Abdul Kadir Jamali (عبدالقادر; 10 May 1944 – 12 March 2002, Karachi) was a Pakistani cricketer who played in four Tests from 1964 to 1965. A wicket-keeper, Abdul Kadir was run out for 95 on his Test debut, against Australia at Karachi. He had opened the batting with Khalid Ibadulla with whom he made an opening partnership of 249, the only 200+ stand by two debutants for any wicket in the history of test cricket. He was also the first Sindhi speaking cricketer in the Pakistan national team. He was the first Pakistani cricketer to be dismissed in the 90s on Test debut. His only other Test half century was an innings of 58 at Auckland.

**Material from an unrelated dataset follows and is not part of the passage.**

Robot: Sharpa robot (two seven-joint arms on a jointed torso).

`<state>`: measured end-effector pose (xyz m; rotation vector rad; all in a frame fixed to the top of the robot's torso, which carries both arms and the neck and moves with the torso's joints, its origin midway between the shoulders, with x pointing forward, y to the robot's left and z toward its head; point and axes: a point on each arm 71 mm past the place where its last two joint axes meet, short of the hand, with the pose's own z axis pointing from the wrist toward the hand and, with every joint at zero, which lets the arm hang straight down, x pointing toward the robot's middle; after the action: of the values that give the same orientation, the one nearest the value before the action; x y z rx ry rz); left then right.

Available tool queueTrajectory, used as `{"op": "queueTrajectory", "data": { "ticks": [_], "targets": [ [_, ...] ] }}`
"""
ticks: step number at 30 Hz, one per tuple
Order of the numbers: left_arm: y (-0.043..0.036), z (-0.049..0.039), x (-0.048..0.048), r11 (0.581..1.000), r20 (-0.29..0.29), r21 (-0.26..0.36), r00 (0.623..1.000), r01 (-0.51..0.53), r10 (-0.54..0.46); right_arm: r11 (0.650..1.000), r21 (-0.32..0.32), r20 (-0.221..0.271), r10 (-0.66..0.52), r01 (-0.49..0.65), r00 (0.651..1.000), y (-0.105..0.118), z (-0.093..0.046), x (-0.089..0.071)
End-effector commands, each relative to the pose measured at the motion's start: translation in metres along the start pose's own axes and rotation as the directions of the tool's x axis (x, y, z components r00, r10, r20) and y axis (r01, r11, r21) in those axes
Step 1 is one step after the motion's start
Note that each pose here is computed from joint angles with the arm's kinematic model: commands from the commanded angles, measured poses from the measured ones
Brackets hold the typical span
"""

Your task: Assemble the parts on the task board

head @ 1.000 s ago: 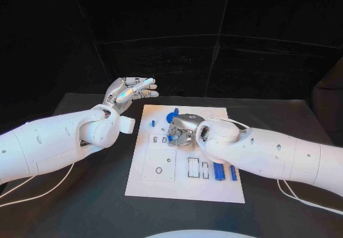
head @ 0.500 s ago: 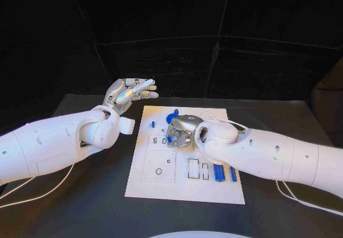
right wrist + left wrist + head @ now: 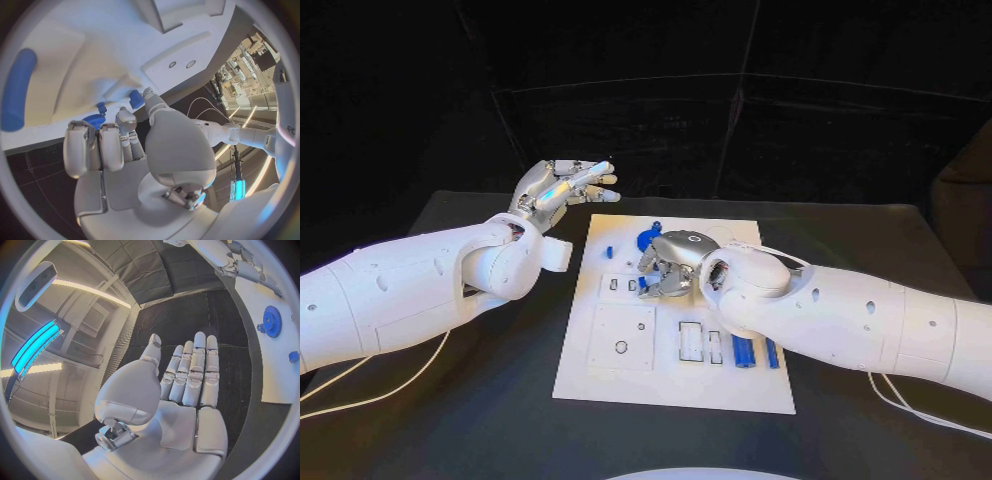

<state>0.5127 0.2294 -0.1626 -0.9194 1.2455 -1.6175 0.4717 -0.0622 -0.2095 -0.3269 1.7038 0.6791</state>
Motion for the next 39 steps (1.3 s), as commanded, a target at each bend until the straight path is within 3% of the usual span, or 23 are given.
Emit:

Abdul Kadir got his early education from Sindh Madrasatul Islam. He was the son of a famous religious scholar Mufti Azam of Pakistan Moulana Sahibdad Khan Jamali. Two of his brothers also played first-class cricket, Abdul Aziz and Abdul Rasheed. Later, Abdul Kadir served as vice president in National Bank of Pakistan. He died on 12 March 2002.

==Records==
- Abdul Kadir (95) on debut went on to be part of unbroken record (as of March 2013). The partnership of 249 between Ibadulla and Abdul Kadir (95) for Pakistan against Australia in Karachi in 1964–65 is the highest in Test cricket for any wicket to involve two test debutants.